I have completed the first part of Managing Humans by Michael Lopp. I think the most interesting chapter in the book is titled “Titles are Toxic”. Lopp suggests titles are toxic because they attempt to place value on humans who are beautiful snowflakes. He thinks titles are as useless as business cards and resumes. And I tend to agree with his sentiment.

A general problem I see in organizations is that people keep their role if they are “good enough”. I haven’t seen a mechanism whereby the meritocratic competence hierarchy evolves and emerges over time through some well defined process. Within the “Titles are Toxic” chapter Lopp mentions the idea of open badges as a possible solution to measuring the value of humans. But I think Lopp mentions a relevant contradictory idea in a previous chapter titled “A Different Kind of DNA”. Note that Lopp contradicts himself a couple of times.
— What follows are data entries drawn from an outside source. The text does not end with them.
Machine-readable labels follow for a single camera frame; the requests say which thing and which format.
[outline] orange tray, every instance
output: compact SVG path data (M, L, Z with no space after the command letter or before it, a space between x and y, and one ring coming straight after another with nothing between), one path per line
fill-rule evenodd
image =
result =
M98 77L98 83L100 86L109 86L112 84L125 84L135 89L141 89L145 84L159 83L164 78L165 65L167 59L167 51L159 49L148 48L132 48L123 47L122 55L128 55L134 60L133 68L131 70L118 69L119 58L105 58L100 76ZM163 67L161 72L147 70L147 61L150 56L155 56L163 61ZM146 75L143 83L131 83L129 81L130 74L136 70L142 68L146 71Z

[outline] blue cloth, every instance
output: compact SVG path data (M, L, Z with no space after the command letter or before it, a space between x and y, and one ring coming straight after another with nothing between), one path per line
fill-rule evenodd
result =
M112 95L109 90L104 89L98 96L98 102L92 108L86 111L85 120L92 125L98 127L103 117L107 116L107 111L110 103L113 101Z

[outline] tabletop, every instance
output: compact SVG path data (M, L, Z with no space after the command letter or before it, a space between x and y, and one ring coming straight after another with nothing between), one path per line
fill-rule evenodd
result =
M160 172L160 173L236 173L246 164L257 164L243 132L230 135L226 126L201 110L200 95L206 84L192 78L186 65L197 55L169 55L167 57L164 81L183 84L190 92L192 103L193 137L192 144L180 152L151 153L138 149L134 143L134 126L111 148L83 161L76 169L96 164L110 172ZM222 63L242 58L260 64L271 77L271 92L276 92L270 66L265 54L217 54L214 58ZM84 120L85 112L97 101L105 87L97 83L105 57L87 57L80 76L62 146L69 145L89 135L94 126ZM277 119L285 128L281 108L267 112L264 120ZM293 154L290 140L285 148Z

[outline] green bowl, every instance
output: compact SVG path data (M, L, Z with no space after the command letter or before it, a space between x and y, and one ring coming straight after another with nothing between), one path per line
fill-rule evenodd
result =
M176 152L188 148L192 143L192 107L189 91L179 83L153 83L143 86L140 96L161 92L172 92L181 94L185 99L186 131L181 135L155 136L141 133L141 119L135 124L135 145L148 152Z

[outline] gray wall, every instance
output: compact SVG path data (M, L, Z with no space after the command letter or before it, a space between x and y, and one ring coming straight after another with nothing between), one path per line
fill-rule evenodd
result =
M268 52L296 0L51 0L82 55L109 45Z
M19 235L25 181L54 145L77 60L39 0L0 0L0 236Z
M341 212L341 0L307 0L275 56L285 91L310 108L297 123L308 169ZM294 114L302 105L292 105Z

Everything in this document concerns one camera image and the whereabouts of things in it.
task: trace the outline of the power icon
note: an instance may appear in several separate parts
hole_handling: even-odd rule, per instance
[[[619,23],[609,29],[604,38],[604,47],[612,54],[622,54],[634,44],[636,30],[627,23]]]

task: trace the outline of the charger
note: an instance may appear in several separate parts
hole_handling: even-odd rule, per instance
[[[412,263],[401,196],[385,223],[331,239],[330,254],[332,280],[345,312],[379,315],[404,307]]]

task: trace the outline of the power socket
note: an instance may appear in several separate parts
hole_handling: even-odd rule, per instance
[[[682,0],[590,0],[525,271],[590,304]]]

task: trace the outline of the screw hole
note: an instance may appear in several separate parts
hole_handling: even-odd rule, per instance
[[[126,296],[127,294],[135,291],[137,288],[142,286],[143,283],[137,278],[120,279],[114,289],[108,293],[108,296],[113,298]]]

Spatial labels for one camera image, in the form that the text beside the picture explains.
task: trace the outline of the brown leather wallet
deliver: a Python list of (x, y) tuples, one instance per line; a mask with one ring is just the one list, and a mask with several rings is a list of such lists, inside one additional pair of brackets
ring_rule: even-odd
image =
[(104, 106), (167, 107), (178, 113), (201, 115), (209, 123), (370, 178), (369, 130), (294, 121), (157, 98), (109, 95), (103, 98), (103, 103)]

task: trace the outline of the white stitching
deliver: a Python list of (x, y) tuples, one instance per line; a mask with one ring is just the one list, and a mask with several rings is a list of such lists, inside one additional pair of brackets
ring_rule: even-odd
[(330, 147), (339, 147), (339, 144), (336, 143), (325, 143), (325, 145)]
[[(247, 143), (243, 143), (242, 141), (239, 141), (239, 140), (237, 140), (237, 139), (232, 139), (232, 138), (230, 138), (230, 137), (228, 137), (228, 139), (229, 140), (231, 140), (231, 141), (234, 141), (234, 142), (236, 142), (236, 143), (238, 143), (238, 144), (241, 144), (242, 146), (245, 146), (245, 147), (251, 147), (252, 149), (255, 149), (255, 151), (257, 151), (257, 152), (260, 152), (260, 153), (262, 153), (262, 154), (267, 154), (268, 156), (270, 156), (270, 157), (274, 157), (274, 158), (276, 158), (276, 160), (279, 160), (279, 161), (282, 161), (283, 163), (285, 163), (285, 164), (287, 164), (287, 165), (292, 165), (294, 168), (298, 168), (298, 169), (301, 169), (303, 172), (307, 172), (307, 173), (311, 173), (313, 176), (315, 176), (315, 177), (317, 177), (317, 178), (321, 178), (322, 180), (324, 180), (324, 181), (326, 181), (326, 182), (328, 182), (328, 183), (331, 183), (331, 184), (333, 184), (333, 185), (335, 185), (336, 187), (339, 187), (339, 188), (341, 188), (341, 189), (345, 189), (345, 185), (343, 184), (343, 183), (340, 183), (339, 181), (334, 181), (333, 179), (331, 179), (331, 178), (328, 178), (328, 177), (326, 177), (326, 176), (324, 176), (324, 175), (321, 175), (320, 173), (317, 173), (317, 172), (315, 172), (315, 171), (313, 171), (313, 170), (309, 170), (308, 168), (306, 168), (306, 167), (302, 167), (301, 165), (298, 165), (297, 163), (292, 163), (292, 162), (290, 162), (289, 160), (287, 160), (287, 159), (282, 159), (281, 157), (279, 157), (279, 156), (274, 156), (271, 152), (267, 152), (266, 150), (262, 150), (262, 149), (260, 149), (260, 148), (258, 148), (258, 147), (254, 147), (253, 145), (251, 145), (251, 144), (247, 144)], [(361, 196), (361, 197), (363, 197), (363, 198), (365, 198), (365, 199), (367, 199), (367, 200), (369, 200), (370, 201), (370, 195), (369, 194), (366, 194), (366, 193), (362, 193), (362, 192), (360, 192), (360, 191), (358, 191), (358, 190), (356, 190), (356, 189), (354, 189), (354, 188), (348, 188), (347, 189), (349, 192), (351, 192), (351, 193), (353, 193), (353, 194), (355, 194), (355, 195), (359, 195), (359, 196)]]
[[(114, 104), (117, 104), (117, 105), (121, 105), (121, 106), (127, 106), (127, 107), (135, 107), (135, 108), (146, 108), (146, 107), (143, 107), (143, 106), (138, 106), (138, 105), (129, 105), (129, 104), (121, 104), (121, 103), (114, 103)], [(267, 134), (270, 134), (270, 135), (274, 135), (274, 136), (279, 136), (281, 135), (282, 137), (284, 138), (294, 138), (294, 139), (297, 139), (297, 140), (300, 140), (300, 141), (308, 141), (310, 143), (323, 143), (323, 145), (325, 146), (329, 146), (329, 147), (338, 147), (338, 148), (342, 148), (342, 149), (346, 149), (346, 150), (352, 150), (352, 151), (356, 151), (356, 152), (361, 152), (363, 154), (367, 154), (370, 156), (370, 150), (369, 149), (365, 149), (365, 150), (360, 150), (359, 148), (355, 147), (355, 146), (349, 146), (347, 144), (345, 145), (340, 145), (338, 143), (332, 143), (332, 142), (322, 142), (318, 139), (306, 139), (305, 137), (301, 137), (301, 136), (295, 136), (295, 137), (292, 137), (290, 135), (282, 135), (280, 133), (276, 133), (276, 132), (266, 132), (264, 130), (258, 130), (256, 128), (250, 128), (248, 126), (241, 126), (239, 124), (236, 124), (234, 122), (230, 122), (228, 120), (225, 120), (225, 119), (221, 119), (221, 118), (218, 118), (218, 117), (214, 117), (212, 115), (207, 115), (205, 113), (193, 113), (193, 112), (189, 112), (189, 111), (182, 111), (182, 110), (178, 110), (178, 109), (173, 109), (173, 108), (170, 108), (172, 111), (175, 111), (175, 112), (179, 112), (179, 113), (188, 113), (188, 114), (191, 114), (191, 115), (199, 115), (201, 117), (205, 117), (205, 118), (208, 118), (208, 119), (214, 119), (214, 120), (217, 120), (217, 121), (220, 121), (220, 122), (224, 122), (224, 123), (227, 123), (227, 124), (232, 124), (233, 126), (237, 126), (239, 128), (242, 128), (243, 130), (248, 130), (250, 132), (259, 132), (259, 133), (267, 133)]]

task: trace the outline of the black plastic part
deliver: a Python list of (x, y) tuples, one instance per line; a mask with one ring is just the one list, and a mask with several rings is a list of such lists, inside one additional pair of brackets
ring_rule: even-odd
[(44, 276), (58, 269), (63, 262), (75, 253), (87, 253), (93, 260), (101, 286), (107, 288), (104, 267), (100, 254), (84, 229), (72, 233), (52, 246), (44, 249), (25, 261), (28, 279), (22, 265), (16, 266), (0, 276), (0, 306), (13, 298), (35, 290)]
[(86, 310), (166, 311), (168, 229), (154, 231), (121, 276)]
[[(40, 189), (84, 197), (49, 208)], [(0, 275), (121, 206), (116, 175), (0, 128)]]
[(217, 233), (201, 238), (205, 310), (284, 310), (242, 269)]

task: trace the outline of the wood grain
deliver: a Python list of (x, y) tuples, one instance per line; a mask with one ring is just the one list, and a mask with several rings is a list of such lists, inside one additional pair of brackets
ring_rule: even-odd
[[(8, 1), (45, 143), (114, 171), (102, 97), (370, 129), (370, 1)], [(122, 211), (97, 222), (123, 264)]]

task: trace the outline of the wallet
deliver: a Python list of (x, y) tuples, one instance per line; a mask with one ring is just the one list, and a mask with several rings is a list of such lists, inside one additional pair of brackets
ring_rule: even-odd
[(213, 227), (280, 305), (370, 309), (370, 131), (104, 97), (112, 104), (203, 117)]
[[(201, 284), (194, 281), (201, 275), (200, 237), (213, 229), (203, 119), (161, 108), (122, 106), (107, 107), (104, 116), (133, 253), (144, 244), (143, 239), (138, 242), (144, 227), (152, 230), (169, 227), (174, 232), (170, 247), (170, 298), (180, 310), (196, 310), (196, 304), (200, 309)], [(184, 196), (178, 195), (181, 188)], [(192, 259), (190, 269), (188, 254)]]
Lopp mentions the idea of DNA (design ‘n’ architecture) meetings which serve as a place where engineers make core technical decisions. It seems that the DNA meeting can be a place where everyone is invited to attend at least once. But if you don’t offer any value in the meeting then you don’t get invited back. Invite everyone to the important meetings and let them know their presence is optional. But keep a list of people who attended the meeting and offered nothing of value. Those people don’t get invited back to that kind of meeting. I would also add that these meetings should be recorded and shared so that everyone has the chance to offer value in an asynchronous way. You may record a meeting, hire someone a year later, and then they are able to listen to that meeting and shine light on a solution to a problem which nobody else could see. Or perhaps someone who was removed from the invite list listens to the recordings and adds value asynchronously.

The challenge with meritocracy is the act of judging humans and the value they add. It may seem obvious that the person who attends the DNA meeting and does not speak is not adding value and should not be invited back to the meeting. And I think this judgement is good if you offer everyone access to good recordings and a place to respond asynchronously. The value a person brings becomes harder to judge as soon as a person starts participating. Who is able to determine the objective value of the information or ideas which are shared by a person? It is impossible to test out everyone’s ideas to see which idea is best. And it is sometimes impossible to arrive at a consensus through reason within a limited timeframe.

Lopp’s second chapter is titled “Managers Are Not Evil”. And he mentions that if your boss doesn’t realize that his success is your success, then your boss may be evil. I understand the sentiment that people are evil when they sacrifice others for their own benefit. But when the organization commits itself to meritocracy it must be willing to part ways with anyone in that organization. The boss must be actively seeking his own replacement. A person who values the kind of loyalty which lifts up people by proximity (or anything other than merit) is in opposition to a culture of meritocracy. I think this is Lopp’s biggest mistake (many people share versions of his mistaken belief) which contributes to the most important problem in our world.

Regarding the idea of open badges, a very important badge is the “prophet badge”. Who is the person who is able to take in all the information and make accurate predictions most often? These are the people who should have their voices heard when there is not consensus and time is limited. There needs to be a process which allows people to make predictions such that their prediction powers are measurable and known so that the process weighs these people’s voices more heavily than other people’s voices.